*Exercise directions*. Scan the entries below. Report each line where the string "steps" occurs.

■ ■ ■ ■ ■

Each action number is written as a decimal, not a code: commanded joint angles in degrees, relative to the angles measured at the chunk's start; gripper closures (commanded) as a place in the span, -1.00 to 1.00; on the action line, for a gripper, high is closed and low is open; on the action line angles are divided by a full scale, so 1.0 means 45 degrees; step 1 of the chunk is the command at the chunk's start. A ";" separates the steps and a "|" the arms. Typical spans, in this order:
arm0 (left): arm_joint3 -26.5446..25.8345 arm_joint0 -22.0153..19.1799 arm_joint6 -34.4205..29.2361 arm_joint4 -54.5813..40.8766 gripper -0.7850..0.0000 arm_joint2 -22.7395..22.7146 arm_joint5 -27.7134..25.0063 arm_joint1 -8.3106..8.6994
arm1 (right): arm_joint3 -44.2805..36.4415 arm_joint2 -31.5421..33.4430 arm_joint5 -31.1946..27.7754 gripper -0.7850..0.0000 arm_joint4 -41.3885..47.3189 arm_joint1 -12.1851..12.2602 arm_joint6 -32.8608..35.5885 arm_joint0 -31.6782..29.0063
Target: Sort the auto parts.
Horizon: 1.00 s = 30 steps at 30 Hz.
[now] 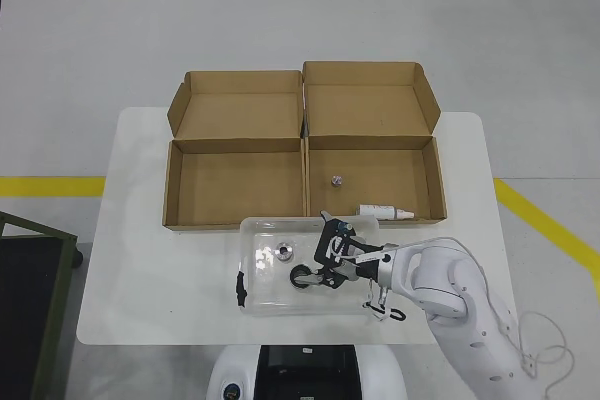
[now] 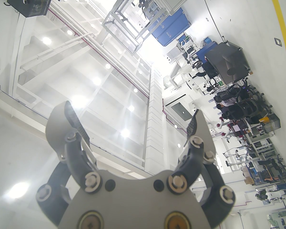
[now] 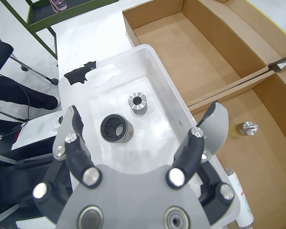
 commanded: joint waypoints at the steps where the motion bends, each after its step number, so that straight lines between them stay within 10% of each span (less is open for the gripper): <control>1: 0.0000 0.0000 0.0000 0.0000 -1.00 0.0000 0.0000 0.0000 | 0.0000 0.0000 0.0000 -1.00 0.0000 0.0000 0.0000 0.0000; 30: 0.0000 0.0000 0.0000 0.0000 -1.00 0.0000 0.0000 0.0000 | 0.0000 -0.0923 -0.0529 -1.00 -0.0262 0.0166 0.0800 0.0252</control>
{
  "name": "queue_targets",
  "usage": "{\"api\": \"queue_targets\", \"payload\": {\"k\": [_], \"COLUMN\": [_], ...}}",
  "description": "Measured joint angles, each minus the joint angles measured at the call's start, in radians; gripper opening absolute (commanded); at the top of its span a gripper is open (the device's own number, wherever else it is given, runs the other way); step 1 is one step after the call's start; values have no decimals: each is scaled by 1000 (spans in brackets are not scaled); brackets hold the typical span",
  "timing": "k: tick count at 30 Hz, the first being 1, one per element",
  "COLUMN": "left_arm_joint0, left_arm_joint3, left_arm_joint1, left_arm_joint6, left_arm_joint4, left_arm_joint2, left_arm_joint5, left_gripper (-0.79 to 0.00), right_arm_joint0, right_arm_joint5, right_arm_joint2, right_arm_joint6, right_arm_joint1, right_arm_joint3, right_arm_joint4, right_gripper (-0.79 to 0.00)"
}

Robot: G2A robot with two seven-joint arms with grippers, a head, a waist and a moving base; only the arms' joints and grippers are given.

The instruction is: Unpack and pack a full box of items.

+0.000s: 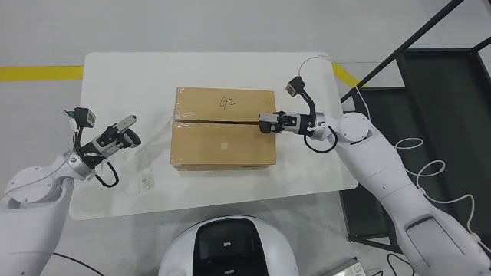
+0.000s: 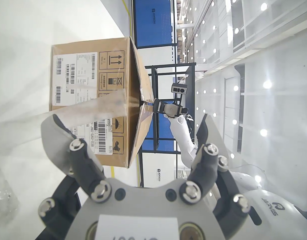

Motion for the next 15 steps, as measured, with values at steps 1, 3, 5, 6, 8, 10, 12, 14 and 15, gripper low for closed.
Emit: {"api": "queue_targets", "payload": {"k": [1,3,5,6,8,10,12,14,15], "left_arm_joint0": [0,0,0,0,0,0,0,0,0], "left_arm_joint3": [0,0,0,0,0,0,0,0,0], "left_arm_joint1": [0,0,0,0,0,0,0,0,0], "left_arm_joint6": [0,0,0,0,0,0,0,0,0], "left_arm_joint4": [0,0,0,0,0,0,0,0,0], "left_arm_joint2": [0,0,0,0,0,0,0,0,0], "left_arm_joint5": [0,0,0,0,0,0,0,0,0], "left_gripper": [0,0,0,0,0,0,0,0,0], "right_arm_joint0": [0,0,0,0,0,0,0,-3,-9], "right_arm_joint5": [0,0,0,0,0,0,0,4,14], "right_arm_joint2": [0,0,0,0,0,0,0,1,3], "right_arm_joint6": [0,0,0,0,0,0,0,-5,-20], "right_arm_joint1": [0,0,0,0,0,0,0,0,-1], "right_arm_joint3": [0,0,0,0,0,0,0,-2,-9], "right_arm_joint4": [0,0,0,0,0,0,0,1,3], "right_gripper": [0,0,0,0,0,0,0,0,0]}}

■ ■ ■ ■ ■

*Solved problem*.
Each action number is written as a decimal, not a code: commanded joint angles in degrees, relative to the angles measured at the chunk's start; gripper closures (commanded) as a place in the span, -1.00 to 1.00; on the action line, for a gripper, high is closed and low is open; on the action line angles are divided by a full scale, so 1.0 means 45 degrees; step 1 of the chunk is the command at the chunk's start. A ";" separates the steps and a "|" the arms. Typical spans, in this order:
Horizon: 1.00 s = 30 steps at 30 Hz.
 commanded: joint waypoints at the steps where the motion bends, each after its step number, so that straight lines between them stay within 10% of each span (less is open for the gripper): <control>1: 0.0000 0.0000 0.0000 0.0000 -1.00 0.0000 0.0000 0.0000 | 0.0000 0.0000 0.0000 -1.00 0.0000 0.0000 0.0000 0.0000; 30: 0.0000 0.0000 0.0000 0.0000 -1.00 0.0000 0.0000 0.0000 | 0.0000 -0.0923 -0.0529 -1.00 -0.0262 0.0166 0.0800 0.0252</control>
Motion for the next 15 steps, as measured, with values at steps 1, 3, 5, 6, 8, 10, 12, 14 and 15, gripper low for closed.

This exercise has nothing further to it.